►

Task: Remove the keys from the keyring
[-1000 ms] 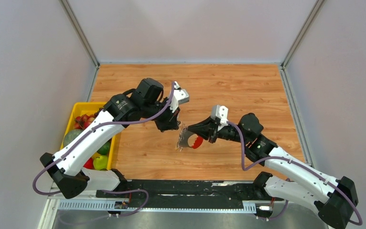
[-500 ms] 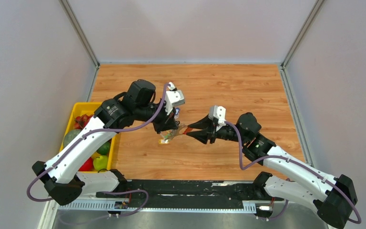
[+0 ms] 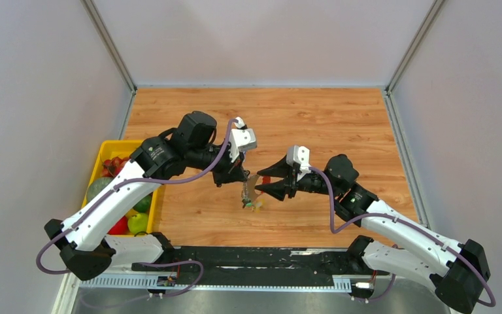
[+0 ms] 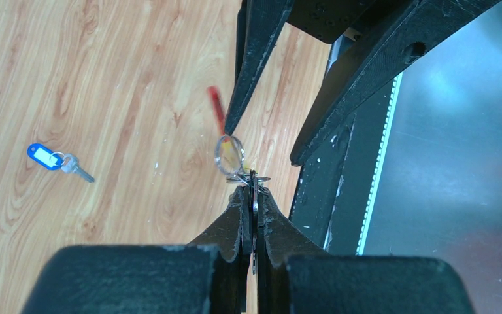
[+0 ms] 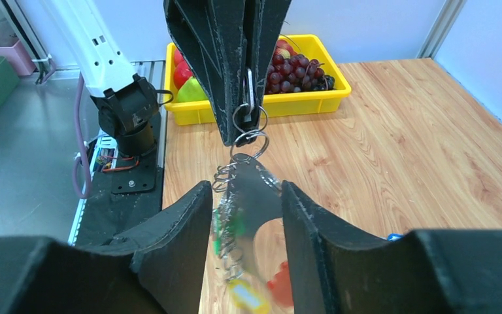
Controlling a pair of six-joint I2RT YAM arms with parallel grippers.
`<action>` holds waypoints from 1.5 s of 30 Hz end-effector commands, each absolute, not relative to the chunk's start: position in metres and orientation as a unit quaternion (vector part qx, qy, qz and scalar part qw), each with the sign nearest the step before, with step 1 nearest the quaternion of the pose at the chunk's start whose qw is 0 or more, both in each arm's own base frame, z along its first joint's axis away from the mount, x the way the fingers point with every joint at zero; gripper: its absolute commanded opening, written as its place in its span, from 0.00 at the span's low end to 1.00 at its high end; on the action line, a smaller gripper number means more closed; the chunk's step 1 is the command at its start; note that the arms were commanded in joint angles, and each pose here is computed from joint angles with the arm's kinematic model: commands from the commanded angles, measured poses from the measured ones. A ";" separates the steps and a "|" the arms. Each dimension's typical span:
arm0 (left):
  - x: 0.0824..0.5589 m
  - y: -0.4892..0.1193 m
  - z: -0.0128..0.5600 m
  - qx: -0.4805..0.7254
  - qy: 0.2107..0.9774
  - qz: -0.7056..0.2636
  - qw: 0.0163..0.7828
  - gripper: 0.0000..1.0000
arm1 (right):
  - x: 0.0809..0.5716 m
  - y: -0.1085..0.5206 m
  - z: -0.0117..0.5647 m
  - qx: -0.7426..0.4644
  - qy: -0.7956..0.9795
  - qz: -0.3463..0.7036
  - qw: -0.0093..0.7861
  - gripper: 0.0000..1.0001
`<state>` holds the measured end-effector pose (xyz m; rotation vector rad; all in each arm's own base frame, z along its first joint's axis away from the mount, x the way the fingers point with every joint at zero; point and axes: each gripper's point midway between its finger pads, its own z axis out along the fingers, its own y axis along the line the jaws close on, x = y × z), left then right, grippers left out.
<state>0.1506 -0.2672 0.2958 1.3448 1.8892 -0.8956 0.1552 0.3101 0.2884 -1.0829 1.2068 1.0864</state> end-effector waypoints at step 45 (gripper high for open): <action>0.146 -0.283 0.309 0.507 0.720 -0.343 0.325 0.00 | 0.145 0.314 0.320 -0.447 0.482 0.483 0.578 0.00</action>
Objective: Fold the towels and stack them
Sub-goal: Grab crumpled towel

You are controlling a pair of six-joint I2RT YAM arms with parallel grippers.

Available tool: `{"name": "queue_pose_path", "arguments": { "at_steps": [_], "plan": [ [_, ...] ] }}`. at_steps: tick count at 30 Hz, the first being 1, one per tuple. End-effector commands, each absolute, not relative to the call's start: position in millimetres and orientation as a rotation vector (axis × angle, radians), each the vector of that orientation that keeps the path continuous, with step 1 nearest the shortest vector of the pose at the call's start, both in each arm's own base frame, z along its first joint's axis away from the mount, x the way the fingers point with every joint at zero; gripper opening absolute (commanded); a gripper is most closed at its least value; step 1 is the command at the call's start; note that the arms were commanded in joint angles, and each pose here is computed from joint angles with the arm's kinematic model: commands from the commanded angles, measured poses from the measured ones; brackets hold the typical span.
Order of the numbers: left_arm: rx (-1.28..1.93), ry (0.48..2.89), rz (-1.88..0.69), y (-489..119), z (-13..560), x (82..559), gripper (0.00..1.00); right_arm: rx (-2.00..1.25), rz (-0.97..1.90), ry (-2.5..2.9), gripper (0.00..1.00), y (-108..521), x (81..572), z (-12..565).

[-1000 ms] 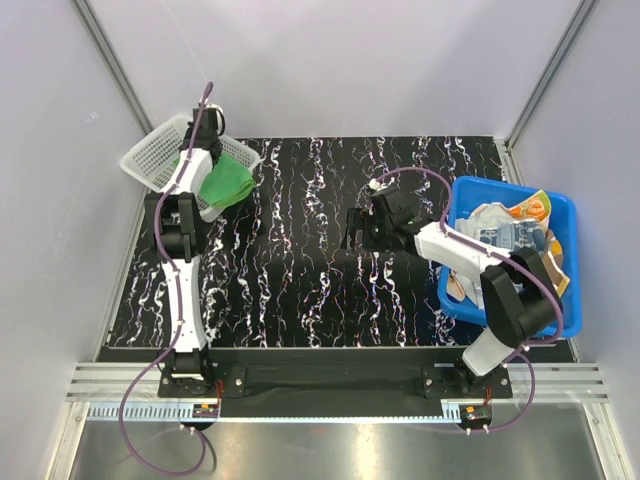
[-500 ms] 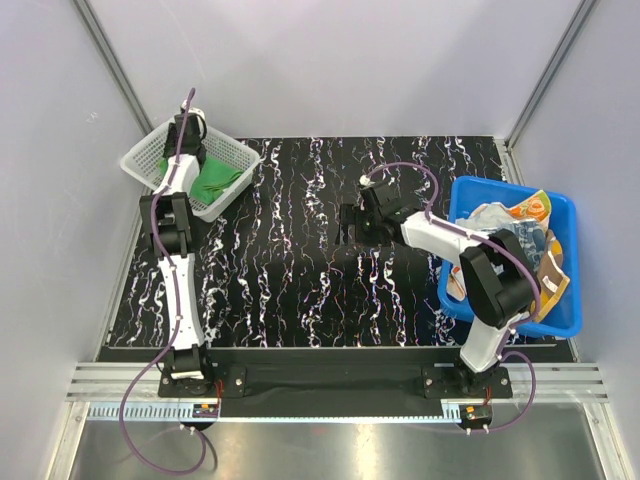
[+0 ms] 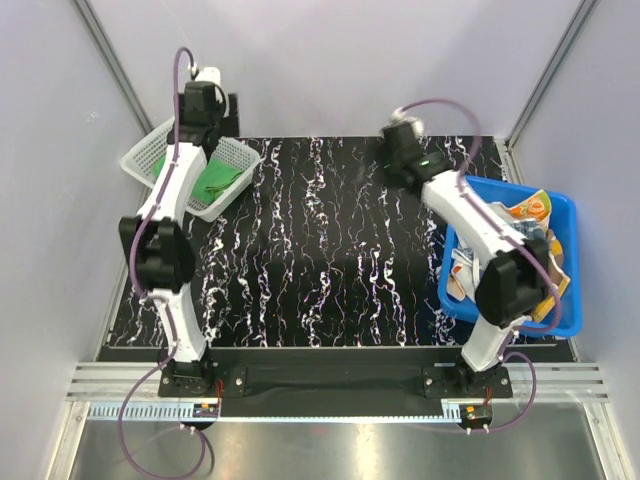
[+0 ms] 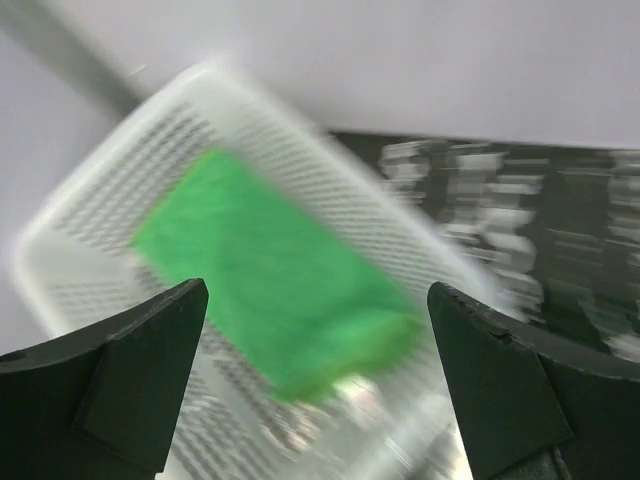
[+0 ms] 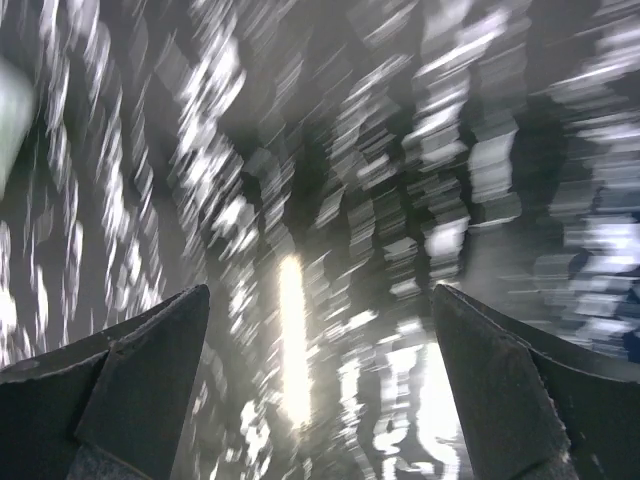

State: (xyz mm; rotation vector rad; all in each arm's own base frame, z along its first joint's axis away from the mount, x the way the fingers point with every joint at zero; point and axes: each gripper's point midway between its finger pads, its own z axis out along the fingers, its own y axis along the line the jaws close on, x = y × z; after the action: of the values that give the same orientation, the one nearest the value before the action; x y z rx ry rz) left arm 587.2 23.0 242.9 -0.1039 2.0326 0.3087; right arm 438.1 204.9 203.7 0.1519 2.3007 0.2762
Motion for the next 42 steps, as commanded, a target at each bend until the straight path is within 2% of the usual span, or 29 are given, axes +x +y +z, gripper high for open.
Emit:
{"name": "queue_pose_path", "arguments": {
  "at_steps": [1,5,8,10,15,19,21,23,24,26,27,30,35,38,40,42],
  "plan": [
    [-0.060,1.965,-0.176,-66.3,307.2,519.1,0.99,0.483,-0.018,2.241,0.98,79.0,421.7,243.3],
    [0.093,1.922,-0.356,-118.0,315.1,452.7,0.99,0.689,-0.234,2.199,0.95,-21.6,392.2,246.9],
    [0.141,1.934,-0.455,-139.3,313.1,408.5,0.99,0.917,-0.279,2.197,0.86,-90.0,356.5,220.9],
    [0.152,1.946,-0.546,-149.5,310.6,384.0,0.99,0.980,-0.237,2.206,0.81,-101.3,348.1,204.2],
    [0.265,2.013,-0.804,-191.9,307.9,339.1,0.99,1.083,-0.129,2.288,0.79,-117.1,344.3,134.7],
    [0.382,2.084,-0.801,-208.2,297.9,316.5,0.99,1.102,-0.194,2.355,0.78,-130.6,346.3,98.8],
    [0.389,2.113,-0.764,-204.3,289.6,313.4,0.99,1.112,-0.174,2.390,0.64,-133.6,346.5,82.6],
    [0.392,2.138,-0.731,-200.4,278.0,312.2,0.98,1.087,-0.186,2.387,0.44,-137.6,349.4,83.5],
    [0.385,2.143,-0.713,-198.1,275.1,312.4,0.98,1.078,-0.202,2.376,0.25,-140.3,350.0,86.8],
    [0.384,2.162,-0.712,-198.8,267.4,309.9,0.98,1.036,-0.220,2.346,0.13,-144.7,353.4,103.4],
    [0.387,2.171,-0.705,-199.6,263.5,309.4,0.98,1.018,-0.212,2.332,0.01,-144.7,355.7,111.8],
    [0.360,2.200,-0.678,-198.1,255.6,311.6,0.97,0.982,-0.209,2.260,0.00,-147.3,360.8,154.6],
    [0.367,2.188,-0.684,-202.5,251.2,311.9,0.98,0.913,-0.130,2.134,0.13,-138.6,363.7,235.7],
    [0.364,2.137,-0.697,-203.2,253.1,311.7,0.99,0.887,-0.054,2.073,0.20,-126.7,361.1,265.5],
    [0.364,2.107,-0.723,-205.4,258.2,309.3,0.99,0.891,-0.025,2.055,0.20,-121.7,357.8,273.6],
    [0.376,2.099,-0.738,-206.9,262.1,306.0,0.99,0.893,-0.004,2.041,0.11,-117.6,354.1,280.3]
  ]
}}
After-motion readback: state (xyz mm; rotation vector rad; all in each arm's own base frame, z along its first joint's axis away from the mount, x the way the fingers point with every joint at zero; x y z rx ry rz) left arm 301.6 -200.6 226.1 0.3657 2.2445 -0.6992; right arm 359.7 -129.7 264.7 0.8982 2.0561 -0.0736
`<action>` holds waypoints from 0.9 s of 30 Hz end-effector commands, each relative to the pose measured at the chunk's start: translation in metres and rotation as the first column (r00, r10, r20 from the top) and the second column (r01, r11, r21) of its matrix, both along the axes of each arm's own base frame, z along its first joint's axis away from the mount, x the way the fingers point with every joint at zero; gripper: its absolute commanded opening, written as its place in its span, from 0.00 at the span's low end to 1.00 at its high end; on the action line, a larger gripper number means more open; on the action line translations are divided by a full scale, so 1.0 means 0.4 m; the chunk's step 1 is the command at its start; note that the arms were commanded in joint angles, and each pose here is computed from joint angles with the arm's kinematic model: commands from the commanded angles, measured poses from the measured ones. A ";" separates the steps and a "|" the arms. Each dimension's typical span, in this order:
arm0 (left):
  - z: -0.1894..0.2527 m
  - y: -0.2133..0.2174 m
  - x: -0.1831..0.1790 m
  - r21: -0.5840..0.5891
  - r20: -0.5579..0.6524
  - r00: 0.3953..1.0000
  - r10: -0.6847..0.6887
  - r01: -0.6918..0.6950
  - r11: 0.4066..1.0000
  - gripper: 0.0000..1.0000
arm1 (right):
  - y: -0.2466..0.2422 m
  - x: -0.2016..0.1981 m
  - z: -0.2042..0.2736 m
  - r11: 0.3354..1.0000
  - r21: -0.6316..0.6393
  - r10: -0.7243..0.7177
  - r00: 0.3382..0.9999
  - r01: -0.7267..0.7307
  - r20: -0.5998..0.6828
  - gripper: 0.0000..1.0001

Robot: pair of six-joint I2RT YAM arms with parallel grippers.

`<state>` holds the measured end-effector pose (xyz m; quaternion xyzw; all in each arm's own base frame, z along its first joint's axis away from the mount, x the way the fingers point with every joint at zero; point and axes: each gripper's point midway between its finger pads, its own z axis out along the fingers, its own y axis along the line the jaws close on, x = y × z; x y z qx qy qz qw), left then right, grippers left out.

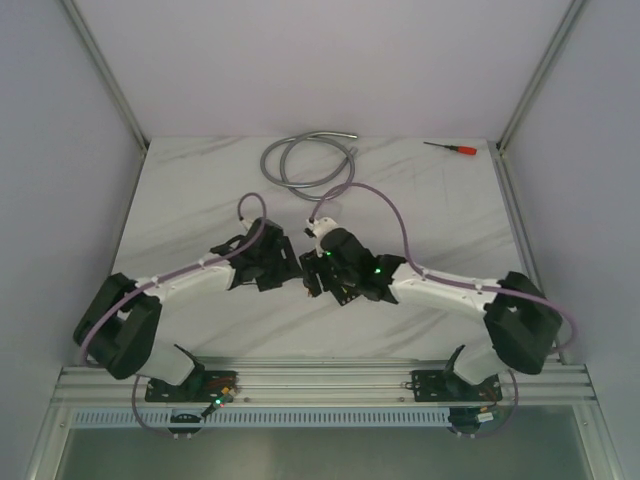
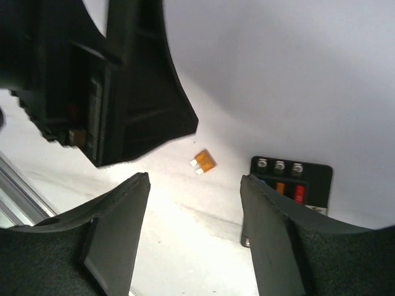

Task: Snap on the fuse box
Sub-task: Pick up the fuse from the center of the board.

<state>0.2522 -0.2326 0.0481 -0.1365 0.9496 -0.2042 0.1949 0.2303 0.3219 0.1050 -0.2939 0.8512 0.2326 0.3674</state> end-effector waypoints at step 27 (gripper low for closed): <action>-0.022 0.232 -0.011 -0.114 0.029 0.969 0.244 -0.239 0.964 1.00 | 0.019 0.002 -0.245 0.910 -0.395 -0.186 0.977 0.130 -0.107 0.39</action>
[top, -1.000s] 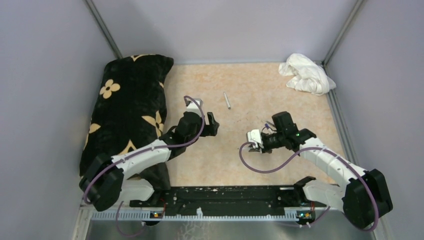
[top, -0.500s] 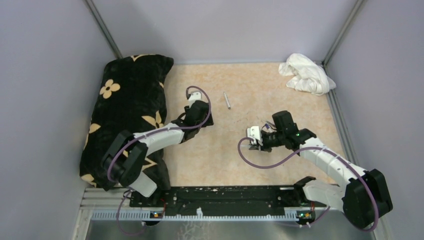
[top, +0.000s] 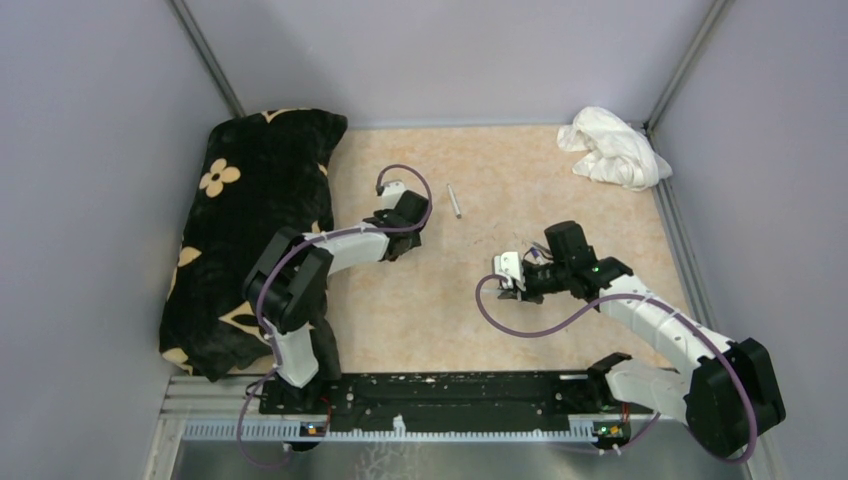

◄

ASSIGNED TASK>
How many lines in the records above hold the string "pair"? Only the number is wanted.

THE COMPLETED TASK>
3